LAS VEGAS — A federal judge Wednesday threw out all but $5.3 million of the record $22.8-million libel judgment won by Wayne Newton against NBC for news stories linking the singer to organized crime figures.
U.S. District Judge Myron Crocker, in upholding the liability portion of the jury award, ruled that Newton had proved by "clear and convincing evidence" that NBC had defamed Newton.
But the judge cut nearly $17.5 million awarded for damage to Newton's reputation and loss of earnings. He said the evidence did not support Newton's allegation that the broadcasts hurt his reputation or cut his earnings.
NBC attorney Floyd Abrams said the network will continue to appeal the verdict.
"We are pleased the damages have been significantly reduced, but still believe they are far beyond any amount that could possibly be sustained," he said. "It still is a loss in the sense that the judge is assuring the jury verdict of liability."
"It's a big victory for Wayne Newton," said Newton attorney Morton Galane. "It vindicates him completely and it's still the biggest libel award in history."
Galane said Newton has not decided whether to accept the reduced damages or seek a new trial on damages only.
Crocker, who presided at the libel trial last year, said he was convinced that NBC journalists Brian Ross and Ira Silverman had "serious subjective doubts as to the truth of the broadcasts" but went ahead with them anyway.
The judge said Ross and Silverman edited and combined the audio with the visual portions of the broadcasts "in a way that created defamatory impressions."
He said the jury was proper to conclude that the defendants intended to defame Newton.

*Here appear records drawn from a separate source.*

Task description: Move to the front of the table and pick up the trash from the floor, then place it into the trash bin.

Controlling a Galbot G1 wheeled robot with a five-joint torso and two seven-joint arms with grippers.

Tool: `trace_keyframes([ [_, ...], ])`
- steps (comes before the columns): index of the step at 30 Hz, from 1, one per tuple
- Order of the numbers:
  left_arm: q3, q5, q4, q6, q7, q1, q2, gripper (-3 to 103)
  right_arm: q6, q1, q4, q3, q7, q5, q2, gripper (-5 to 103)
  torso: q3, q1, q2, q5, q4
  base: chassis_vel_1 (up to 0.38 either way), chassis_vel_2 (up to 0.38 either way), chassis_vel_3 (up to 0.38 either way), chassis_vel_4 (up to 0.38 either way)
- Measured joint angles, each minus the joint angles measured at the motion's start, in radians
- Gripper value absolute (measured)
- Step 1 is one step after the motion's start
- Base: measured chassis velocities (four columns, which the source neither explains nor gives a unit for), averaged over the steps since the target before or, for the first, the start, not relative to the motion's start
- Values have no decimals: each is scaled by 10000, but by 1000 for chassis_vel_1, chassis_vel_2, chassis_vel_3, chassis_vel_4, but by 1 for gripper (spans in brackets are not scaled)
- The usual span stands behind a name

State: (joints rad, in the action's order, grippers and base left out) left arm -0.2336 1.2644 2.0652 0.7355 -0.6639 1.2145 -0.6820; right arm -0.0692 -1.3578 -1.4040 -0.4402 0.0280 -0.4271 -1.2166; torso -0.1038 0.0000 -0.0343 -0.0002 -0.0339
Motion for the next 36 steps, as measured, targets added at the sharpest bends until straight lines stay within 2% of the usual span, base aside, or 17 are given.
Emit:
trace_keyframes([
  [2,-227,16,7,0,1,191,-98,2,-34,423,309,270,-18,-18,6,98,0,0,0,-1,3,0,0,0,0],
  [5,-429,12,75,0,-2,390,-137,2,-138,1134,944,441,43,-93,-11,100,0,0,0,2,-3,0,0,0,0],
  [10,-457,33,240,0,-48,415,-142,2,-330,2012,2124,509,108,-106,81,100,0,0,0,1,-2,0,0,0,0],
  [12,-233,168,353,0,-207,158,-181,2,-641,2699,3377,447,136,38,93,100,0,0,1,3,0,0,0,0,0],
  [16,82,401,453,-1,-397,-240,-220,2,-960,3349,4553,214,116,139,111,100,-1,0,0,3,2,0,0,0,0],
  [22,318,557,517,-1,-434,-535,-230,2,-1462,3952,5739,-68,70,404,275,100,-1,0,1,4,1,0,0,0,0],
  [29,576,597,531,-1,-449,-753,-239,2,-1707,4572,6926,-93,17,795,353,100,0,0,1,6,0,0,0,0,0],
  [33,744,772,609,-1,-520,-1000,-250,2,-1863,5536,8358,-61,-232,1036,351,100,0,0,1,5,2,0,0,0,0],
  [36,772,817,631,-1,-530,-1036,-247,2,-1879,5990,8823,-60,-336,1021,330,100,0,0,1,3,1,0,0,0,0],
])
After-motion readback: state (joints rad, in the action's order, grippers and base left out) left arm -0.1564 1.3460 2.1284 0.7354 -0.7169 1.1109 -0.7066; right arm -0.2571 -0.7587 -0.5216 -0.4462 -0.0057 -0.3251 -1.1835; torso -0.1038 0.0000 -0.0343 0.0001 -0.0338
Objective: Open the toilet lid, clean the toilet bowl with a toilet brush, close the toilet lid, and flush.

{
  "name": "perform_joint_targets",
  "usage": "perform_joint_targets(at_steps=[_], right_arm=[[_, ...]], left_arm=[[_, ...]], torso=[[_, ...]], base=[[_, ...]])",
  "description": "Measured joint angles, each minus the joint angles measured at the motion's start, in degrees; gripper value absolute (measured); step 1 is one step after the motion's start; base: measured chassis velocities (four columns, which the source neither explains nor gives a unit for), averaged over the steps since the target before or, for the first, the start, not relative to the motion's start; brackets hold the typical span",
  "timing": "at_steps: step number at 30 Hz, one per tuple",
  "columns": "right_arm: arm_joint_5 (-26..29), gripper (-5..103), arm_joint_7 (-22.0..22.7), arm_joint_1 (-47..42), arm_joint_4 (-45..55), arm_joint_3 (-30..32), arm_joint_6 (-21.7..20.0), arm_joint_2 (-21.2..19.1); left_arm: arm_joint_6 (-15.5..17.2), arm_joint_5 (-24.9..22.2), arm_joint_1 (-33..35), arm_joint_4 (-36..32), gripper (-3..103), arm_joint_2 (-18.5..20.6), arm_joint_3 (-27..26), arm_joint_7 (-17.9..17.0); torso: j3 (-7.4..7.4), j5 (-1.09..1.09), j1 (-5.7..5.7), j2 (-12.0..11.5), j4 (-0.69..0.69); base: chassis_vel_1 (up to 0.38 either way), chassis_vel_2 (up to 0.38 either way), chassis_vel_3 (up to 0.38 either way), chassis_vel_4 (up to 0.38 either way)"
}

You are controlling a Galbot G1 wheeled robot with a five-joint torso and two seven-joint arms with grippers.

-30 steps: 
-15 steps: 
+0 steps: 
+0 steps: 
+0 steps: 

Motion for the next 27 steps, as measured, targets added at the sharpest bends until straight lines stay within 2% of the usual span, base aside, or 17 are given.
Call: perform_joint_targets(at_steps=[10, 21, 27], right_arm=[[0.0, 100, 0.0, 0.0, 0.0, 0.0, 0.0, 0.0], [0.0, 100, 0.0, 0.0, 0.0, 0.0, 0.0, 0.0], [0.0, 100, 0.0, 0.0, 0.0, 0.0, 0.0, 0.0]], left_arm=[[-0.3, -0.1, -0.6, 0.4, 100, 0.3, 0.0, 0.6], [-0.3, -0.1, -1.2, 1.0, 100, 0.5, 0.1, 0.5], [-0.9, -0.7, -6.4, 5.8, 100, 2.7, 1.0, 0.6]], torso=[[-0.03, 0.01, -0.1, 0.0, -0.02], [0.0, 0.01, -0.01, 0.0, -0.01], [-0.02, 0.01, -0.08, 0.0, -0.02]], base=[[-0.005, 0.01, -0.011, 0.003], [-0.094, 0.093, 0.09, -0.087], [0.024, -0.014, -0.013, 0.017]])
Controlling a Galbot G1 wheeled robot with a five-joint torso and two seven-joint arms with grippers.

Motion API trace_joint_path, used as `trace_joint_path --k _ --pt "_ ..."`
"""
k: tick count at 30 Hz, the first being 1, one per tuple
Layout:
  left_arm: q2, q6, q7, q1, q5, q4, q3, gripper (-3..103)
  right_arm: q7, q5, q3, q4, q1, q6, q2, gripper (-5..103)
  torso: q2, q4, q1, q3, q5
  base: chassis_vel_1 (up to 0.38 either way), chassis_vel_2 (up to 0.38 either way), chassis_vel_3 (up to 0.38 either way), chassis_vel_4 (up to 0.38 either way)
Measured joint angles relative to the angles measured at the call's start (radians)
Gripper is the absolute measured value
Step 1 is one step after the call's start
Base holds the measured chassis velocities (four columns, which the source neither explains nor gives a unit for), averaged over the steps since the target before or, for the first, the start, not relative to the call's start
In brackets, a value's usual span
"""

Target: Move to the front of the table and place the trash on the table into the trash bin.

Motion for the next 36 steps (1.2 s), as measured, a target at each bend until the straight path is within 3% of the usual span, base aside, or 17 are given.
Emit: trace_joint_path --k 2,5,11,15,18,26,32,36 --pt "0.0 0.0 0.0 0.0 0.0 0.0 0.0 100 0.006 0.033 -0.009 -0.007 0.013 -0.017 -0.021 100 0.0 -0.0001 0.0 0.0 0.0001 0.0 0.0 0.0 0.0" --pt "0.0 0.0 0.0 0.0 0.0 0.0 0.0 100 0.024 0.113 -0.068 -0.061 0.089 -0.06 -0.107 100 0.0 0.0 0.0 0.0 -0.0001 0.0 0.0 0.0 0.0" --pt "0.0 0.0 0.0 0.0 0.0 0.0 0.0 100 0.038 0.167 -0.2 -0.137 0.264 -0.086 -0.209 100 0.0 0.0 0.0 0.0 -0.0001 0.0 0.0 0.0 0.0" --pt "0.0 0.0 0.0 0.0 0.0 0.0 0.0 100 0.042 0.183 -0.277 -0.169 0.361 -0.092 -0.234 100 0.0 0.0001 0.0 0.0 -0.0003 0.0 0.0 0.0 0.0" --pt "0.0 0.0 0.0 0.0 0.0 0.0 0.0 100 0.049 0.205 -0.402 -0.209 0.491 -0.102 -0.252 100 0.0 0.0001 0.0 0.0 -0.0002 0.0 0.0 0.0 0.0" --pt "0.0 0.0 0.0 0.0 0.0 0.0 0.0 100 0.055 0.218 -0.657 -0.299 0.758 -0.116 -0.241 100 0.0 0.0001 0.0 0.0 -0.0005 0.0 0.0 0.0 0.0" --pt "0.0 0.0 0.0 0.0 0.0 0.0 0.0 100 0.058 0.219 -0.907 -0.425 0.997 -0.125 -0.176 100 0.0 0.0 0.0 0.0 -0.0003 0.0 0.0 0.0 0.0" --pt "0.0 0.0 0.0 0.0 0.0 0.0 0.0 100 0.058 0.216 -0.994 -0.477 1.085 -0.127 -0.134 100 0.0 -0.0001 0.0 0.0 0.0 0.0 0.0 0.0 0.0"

Newton had sued the network over stories in 1980 and 1981 that he said falsely linked him to the mob.
The jury on Dec. 17, 1986, awarded the singer $19.3 million. He was given $3.5 million more by the judge one month later because of a mathematical error by the jury. Interest is compounding at the rate of 5.5% annually.

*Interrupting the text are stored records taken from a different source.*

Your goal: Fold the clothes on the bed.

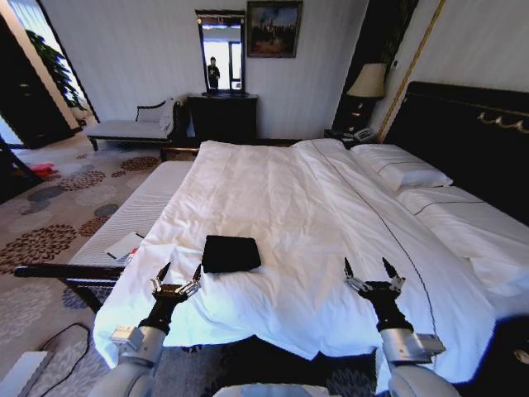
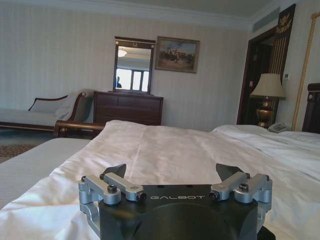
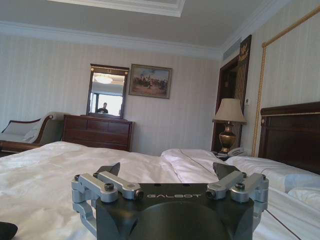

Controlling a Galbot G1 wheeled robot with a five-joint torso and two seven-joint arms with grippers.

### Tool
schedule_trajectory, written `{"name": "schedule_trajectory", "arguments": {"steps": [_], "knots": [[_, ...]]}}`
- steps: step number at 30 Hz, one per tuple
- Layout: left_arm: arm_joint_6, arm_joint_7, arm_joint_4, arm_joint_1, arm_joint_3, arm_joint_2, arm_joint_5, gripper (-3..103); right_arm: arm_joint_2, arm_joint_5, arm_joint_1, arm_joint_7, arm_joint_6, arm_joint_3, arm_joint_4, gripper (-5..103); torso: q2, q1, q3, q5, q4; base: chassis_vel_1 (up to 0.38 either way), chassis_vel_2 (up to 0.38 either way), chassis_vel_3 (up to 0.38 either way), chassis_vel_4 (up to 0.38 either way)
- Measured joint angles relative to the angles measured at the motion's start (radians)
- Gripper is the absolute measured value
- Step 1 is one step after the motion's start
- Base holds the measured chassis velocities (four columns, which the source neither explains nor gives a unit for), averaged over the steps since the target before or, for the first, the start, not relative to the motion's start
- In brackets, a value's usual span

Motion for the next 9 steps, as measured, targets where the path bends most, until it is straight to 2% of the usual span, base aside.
{"name": "schedule_trajectory", "arguments": {"steps": [9], "knots": [[0.000, -0.001, 0.001, 0.000, 0.000, 0.000, -0.001, 100, 0.000, 0.001, 0.000, 0.000, 0.001, 0.000, 0.000, 100, 0.000, 0.000, 0.000, 0.0000, 0.0001, 0.000, 0.000, 0.000, 0.000]]}}
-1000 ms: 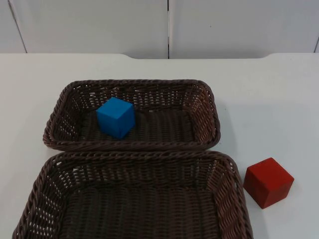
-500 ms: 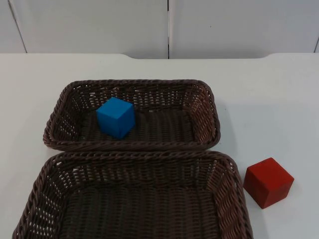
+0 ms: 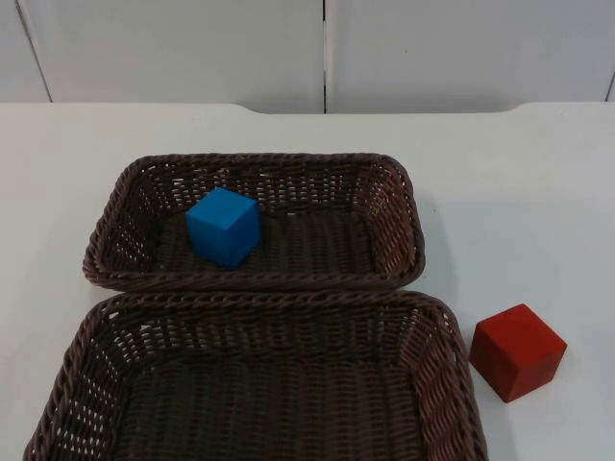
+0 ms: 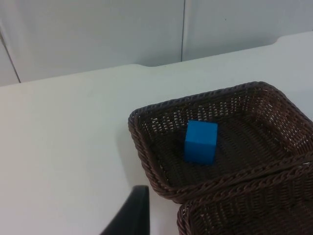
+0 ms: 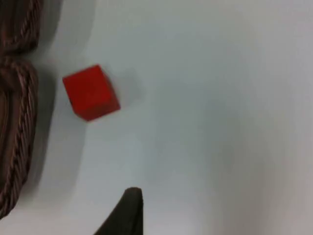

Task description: Pick up one cube with the left hand and place it into the upper basket. Pick up one cube with the right hand and place it into the lower basket.

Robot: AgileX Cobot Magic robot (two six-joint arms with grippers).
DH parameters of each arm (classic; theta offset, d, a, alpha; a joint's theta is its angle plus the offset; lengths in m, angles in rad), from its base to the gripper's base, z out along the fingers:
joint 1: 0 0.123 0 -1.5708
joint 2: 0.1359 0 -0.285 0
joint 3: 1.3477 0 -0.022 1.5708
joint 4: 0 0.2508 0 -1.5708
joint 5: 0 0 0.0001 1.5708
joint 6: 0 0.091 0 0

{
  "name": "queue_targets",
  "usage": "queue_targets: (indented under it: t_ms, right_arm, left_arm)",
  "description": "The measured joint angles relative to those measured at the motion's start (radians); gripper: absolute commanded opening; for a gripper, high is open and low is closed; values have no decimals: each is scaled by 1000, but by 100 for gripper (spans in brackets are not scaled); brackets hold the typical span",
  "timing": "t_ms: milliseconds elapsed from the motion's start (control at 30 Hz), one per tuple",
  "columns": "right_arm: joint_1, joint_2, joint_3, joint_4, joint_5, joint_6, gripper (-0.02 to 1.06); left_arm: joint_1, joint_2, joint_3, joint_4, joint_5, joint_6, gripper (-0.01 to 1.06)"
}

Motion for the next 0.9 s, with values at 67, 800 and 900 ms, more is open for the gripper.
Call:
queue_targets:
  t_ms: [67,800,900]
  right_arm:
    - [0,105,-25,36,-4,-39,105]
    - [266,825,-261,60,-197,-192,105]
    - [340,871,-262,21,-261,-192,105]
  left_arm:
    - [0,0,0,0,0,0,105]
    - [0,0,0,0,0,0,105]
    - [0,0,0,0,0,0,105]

The NBC reports said that Newton turned to crime figure Guido Penosi for help in halting death threats against his family in 1980 and that mob figures bragged that they earned a share of the Aladdin Hotel and casino in return.
Newton admitted during the trial that he had known Penosi for years and asked him to get the threats stopped, but denied that the crime figure was tied to the Aladdin purchase. Newton bought the hotel in 1980 and sold it two years later.